The defendant has not convince the committee that in the reasonably near future the property will be subdivided.

That conclusion brings the committee back to the situation where the land taken by the plaintiff is farm or raw land.

To assist the committee in determining the defendant's damages sustained by the plaintiff's taking the permanent and temporary easement each party offered a knowledgeable expert in the matter of real estate values in Shelton. Each witness put in evidence a lengthy document detailing their conclusions as to the damages sustained. Each based his opinion using the value per acre of the entire tract of the 71.6 acres which the defendant owns.

The plaintiff's appraiser, Paul Marshalka, from an analysis of claimed relevant property values of comparable sales found that the value of land similar to the defendant's property had a value per acre of $30,000.00

The defendant's appraiser, Norman Benedict, from a similar analysis of claimed relevant property values of comparable sales found that the value of land similar to the defendant's property had a value per acre of $135,000.00

The committee did not accept either value but arrived at its own conclusion from all relevant factors and found that the value of the defendant's land is $82,500.00 per acre.

The area of the plaintiff's permanent easement is 1.1 acres. 71.6 minus 1.1 is 70.5. 70.5 x $82.500 = $5,816,250.

Therefore, the value of the entire 71.6 acre tract is 71.6 x $82,500 or $5,907,000.

$5,907,000 minus $5,816,250 is $90,750.

$90,750 would be the total value if the 1.1 acres were taken from the defendant's property. However, the plaintiff took only a permanent easement. Thus, 90% of the total value of the 1.1 acre should be the value of the permanent easement or $81,675. CT Page 10662

The area of the plaintiff's temporary easement is 0.55 acres. 71.6 minus 0.55 is 71.05. 71.05 x $82,500 is $5,861,625.

$5,907,000 minus $5,861,625 = $45,375.

$45,375 would be the total value if the 0.55 acres were taken from the defendant's property. However, the plaintiff took only a temporary easement. Thus 10% of the total value of the 0.55 acres should be a reasonable amount for the one year easement. This is $4,537.

Adding $81,675 and $4,537 equals $86,212, which is the total damages the defendant sustained by the taking by the plaintiff of the permanent and the temporary easements on the defendant's property.

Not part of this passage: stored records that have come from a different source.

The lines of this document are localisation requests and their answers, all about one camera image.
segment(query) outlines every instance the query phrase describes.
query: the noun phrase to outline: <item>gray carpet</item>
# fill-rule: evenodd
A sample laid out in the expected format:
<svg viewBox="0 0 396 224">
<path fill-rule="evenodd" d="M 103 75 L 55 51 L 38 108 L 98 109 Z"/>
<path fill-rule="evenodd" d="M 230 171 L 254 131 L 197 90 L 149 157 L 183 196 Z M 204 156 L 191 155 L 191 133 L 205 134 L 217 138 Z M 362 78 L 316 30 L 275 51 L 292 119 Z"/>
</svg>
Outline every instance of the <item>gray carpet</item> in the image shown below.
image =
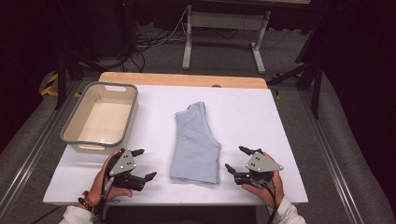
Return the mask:
<svg viewBox="0 0 396 224">
<path fill-rule="evenodd" d="M 233 33 L 230 31 L 220 32 L 228 36 Z M 193 37 L 191 69 L 189 71 L 181 69 L 184 42 L 177 41 L 144 51 L 143 54 L 146 58 L 144 72 L 260 77 L 253 55 L 248 48 L 248 39 L 252 40 L 254 37 L 253 33 L 238 32 L 233 39 L 224 39 L 212 31 L 201 31 Z M 294 63 L 294 60 L 306 39 L 307 36 L 301 35 L 298 31 L 270 30 L 267 32 L 261 49 L 267 70 L 263 77 L 270 80 L 272 75 L 285 73 L 296 67 L 297 64 Z M 141 58 L 134 56 L 134 59 L 137 63 L 142 63 Z M 137 71 L 131 61 L 128 61 L 125 67 L 129 72 Z M 120 71 L 120 68 L 115 68 L 114 71 Z M 84 81 L 80 83 L 79 91 L 82 91 L 88 83 L 94 80 L 96 80 L 95 77 L 84 78 Z M 324 160 L 320 141 L 309 121 L 310 115 L 304 109 L 300 93 L 289 89 L 281 89 L 279 92 L 280 99 L 275 98 L 276 106 L 290 140 L 297 165 L 301 170 L 309 199 L 309 203 L 297 205 L 299 213 L 307 223 L 349 223 L 350 220 L 342 198 L 334 185 L 332 174 Z M 71 100 L 53 128 L 48 145 L 4 223 L 32 223 L 55 208 L 54 205 L 42 203 L 42 200 L 50 183 L 49 176 L 54 172 L 64 152 L 65 143 L 60 139 L 60 131 L 76 102 L 77 98 Z M 7 189 L 24 159 L 29 156 L 55 105 L 56 98 L 46 96 L 40 107 L 26 121 L 0 155 L 2 170 L 0 193 L 2 197 L 6 195 Z M 323 131 L 333 149 L 333 154 L 352 190 L 351 194 L 361 213 L 362 220 L 365 223 L 396 223 L 388 200 L 367 167 L 349 130 L 337 96 L 326 78 L 323 78 L 319 117 Z M 258 206 L 256 211 L 257 223 L 266 223 L 267 215 L 264 207 Z M 39 223 L 58 223 L 62 219 L 63 212 L 64 208 L 61 208 Z"/>
</svg>

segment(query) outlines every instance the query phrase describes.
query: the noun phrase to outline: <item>floor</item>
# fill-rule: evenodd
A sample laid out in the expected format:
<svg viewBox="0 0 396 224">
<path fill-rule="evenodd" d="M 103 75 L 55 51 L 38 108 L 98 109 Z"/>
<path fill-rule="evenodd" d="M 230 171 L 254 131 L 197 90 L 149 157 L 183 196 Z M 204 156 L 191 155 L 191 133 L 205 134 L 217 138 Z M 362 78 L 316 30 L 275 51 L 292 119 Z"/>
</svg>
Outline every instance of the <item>floor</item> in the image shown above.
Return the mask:
<svg viewBox="0 0 396 224">
<path fill-rule="evenodd" d="M 139 29 L 144 32 L 152 27 Z M 269 30 L 261 47 L 267 71 L 260 75 L 248 48 L 249 39 L 254 39 L 255 34 L 196 30 L 191 69 L 188 71 L 181 69 L 185 37 L 182 32 L 178 34 L 178 40 L 142 51 L 145 61 L 142 55 L 134 54 L 134 63 L 143 67 L 146 73 L 263 77 L 271 80 L 273 75 L 298 66 L 294 60 L 308 38 L 299 31 Z M 142 43 L 139 48 L 144 49 L 145 46 Z M 101 64 L 114 61 L 105 59 Z M 134 63 L 129 60 L 112 71 L 138 72 L 139 68 Z M 51 75 L 47 75 L 43 85 Z M 74 95 L 97 79 L 98 74 L 95 73 L 87 73 L 82 80 L 69 79 L 69 97 L 59 110 L 54 110 L 56 97 L 44 96 L 35 113 L 0 154 L 0 195 L 3 197 L 0 223 L 58 223 L 62 219 L 64 207 L 45 204 L 42 200 L 66 146 L 60 139 L 60 131 L 78 101 Z M 292 84 L 296 80 L 288 79 L 272 89 L 308 195 L 309 203 L 296 205 L 299 213 L 307 223 L 396 223 L 388 199 L 353 138 L 331 83 L 324 76 L 319 119 L 314 119 L 309 110 L 311 91 L 295 90 Z M 256 222 L 264 223 L 266 219 L 264 207 L 257 206 Z"/>
</svg>

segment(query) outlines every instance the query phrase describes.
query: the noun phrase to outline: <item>beige plastic tub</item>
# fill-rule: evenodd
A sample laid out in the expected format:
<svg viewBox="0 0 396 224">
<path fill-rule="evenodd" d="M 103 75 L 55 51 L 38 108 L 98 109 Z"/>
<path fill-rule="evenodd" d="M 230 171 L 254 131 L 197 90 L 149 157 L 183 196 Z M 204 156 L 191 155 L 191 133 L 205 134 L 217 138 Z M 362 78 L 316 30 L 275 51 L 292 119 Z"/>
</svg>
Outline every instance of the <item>beige plastic tub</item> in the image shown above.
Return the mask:
<svg viewBox="0 0 396 224">
<path fill-rule="evenodd" d="M 111 154 L 127 148 L 137 106 L 134 85 L 93 82 L 82 93 L 61 138 L 78 152 Z"/>
</svg>

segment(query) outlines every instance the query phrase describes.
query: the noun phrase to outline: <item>human hand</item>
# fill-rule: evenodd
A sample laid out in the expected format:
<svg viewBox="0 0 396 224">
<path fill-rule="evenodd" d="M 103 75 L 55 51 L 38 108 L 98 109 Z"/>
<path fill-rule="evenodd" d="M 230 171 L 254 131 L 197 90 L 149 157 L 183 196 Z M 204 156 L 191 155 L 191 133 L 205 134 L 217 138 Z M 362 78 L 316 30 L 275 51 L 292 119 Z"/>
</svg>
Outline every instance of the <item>human hand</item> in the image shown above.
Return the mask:
<svg viewBox="0 0 396 224">
<path fill-rule="evenodd" d="M 274 161 L 274 159 L 267 153 L 263 152 L 262 154 Z M 276 190 L 276 206 L 279 206 L 280 202 L 282 202 L 283 197 L 285 196 L 285 193 L 283 192 L 283 183 L 282 179 L 280 178 L 279 171 L 274 171 L 274 176 L 272 179 Z M 270 187 L 269 189 L 274 192 L 274 187 Z M 267 189 L 259 189 L 249 184 L 243 184 L 242 188 L 258 196 L 267 206 L 271 208 L 275 207 L 274 199 Z"/>
<path fill-rule="evenodd" d="M 105 170 L 106 170 L 106 166 L 108 164 L 108 162 L 110 161 L 111 157 L 116 155 L 117 153 L 119 153 L 120 151 L 117 149 L 113 152 L 113 154 L 111 154 L 105 161 L 105 163 L 102 166 L 102 169 L 99 171 L 99 173 L 96 175 L 95 179 L 93 180 L 92 183 L 92 187 L 90 189 L 90 191 L 88 192 L 88 199 L 91 201 L 92 205 L 97 205 L 100 202 L 100 195 L 102 192 L 102 181 L 103 181 L 103 177 L 105 174 Z M 107 198 L 109 200 L 117 197 L 117 196 L 128 196 L 128 197 L 132 197 L 132 191 L 130 189 L 121 189 L 121 188 L 117 188 L 117 187 L 113 187 L 111 188 L 111 191 L 108 193 Z"/>
</svg>

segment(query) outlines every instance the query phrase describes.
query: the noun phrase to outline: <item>white table surface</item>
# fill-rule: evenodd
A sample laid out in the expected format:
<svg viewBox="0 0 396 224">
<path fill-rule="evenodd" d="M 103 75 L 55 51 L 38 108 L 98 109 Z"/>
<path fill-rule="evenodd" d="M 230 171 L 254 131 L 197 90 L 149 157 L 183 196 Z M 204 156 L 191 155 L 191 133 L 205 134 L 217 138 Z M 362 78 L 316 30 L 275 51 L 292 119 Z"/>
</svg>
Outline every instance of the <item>white table surface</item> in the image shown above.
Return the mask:
<svg viewBox="0 0 396 224">
<path fill-rule="evenodd" d="M 128 147 L 143 148 L 132 175 L 157 172 L 134 197 L 119 197 L 114 205 L 257 205 L 262 202 L 241 189 L 224 163 L 247 172 L 250 159 L 239 146 L 261 148 L 284 166 L 284 191 L 292 203 L 308 202 L 303 181 L 270 90 L 136 85 L 139 107 Z M 176 145 L 175 113 L 204 102 L 214 137 L 221 143 L 218 185 L 182 184 L 169 177 Z M 107 155 L 77 153 L 67 146 L 55 170 L 44 203 L 73 204 L 102 167 Z"/>
</svg>

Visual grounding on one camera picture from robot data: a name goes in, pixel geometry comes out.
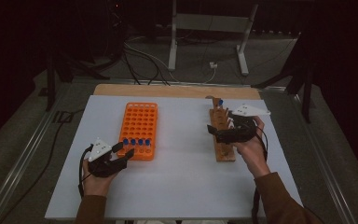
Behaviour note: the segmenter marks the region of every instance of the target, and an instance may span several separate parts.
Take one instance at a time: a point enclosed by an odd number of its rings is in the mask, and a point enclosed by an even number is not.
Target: orange test tube rack
[[[130,143],[119,150],[117,156],[123,157],[127,151],[134,148],[132,161],[152,161],[156,150],[157,119],[157,104],[127,103],[118,141],[123,142],[127,139]]]

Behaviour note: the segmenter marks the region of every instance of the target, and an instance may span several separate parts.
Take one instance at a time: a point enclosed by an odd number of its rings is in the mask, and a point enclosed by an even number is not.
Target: human hand
[[[254,120],[258,127],[256,134],[261,138],[263,136],[264,122],[258,116],[254,117]],[[247,142],[233,143],[233,146],[241,154],[254,178],[271,173],[264,158],[262,143],[256,136]]]
[[[110,183],[117,176],[117,174],[108,177],[97,177],[91,175],[89,172],[88,160],[83,160],[83,188],[84,195],[100,195],[106,197]]]

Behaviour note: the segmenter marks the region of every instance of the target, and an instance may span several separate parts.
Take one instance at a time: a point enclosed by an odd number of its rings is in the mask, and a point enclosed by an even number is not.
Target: white tabletop
[[[113,219],[234,219],[251,216],[255,182],[238,155],[215,160],[207,131],[212,100],[135,96],[91,96],[52,195],[45,218],[72,219],[80,204],[78,164],[97,137],[114,145],[128,102],[158,104],[156,155],[129,161],[114,179],[105,210]],[[224,107],[242,104],[266,108],[262,100],[224,99]],[[261,116],[268,137],[268,165],[300,204],[281,145],[269,116]],[[264,216],[262,206],[259,216]]]

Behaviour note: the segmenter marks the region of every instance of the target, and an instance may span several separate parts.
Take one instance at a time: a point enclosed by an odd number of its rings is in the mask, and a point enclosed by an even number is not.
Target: floor
[[[170,85],[247,87],[279,74],[296,43],[287,35],[251,35],[245,49],[250,74],[243,76],[235,55],[235,46],[241,42],[241,37],[218,35],[203,34],[200,38],[188,34],[179,39],[176,70],[171,73],[165,67],[170,47],[167,36],[155,40],[133,36],[126,41],[126,55],[142,84],[164,85],[168,82]],[[153,59],[161,74],[152,79],[158,70],[150,61],[135,56],[136,51],[156,57]],[[217,63],[215,70],[209,67],[210,62]],[[71,223],[70,220],[44,219],[81,120],[78,113],[70,123],[60,124],[55,120],[55,114],[83,109],[99,83],[136,83],[124,60],[101,72],[110,80],[97,80],[75,72],[72,83],[58,81],[57,102],[50,112],[45,111],[46,97],[38,96],[46,87],[46,72],[37,76],[34,80],[36,90],[0,131],[0,188],[5,186],[10,174],[18,174],[13,180],[17,187],[0,189],[0,223]],[[283,91],[289,81],[290,77],[283,79],[260,94],[268,109],[274,111],[271,118],[303,204],[325,223],[358,223],[357,160],[319,89],[312,87],[311,124],[308,124],[298,112],[301,92],[293,96]],[[13,170],[22,152],[30,156],[23,169]],[[248,219],[233,221],[251,223]]]

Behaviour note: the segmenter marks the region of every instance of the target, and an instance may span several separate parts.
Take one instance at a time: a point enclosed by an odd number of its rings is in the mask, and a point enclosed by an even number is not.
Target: brown sleeve
[[[104,196],[84,196],[77,210],[75,224],[102,224],[105,206]]]
[[[255,184],[268,223],[322,223],[311,211],[303,208],[290,196],[278,173],[260,176],[255,179]]]

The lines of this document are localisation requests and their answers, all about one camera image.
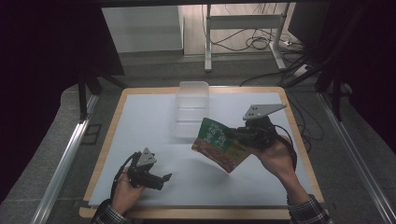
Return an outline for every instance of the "white surface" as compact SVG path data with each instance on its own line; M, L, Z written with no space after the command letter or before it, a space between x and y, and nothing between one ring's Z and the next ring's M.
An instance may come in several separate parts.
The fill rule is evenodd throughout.
M145 147L157 158L150 172L158 176L173 175L162 190L146 190L140 205L286 205L286 191L256 157L249 156L228 175L216 163L191 149L194 139L174 137L175 98L174 94L128 95L89 205L98 205L109 198L112 180L120 166ZM250 105L281 101L277 93L212 93L209 103L210 119L229 127L241 127L245 125L242 117ZM291 134L284 110L269 117ZM312 193L299 155L296 173L303 187Z
M183 49L178 6L102 8L118 53Z

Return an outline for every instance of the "black cable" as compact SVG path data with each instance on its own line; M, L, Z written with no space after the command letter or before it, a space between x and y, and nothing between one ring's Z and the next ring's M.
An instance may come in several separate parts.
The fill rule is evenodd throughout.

The defendant claimed that its property could be laid out in 47 lots and that the pipe line will be laid across four of those lots. Because of this pipe line, a septic system could not be built on each of the four lots and this would require that two of the lots would have to be combined into one lot leaving only two complete lots. However, the plaintiff put in evidence a map showing that the lots could be laid out so that a septic system could be built on each lot and the defendant will not have to lose two lots in the lay out.

The committee finds that the plaintiff's proposal takes care of the defendant's claim and that the defendant will not lose two lots and will not suffer monetary damages thereby.

The committee reports to the court that the damages sustained by the defendant by the permanent easement and the temporary easement for the plaintiff's pipe line across the defendant's property is $86,212.

Lester Aaronson Irving Levine Thomas J. O'Sullivan

[EDITORS' NOTE: EXHIBIT A MAP) IS ELECTRONICALLY NON-TRANSFERRABLE.]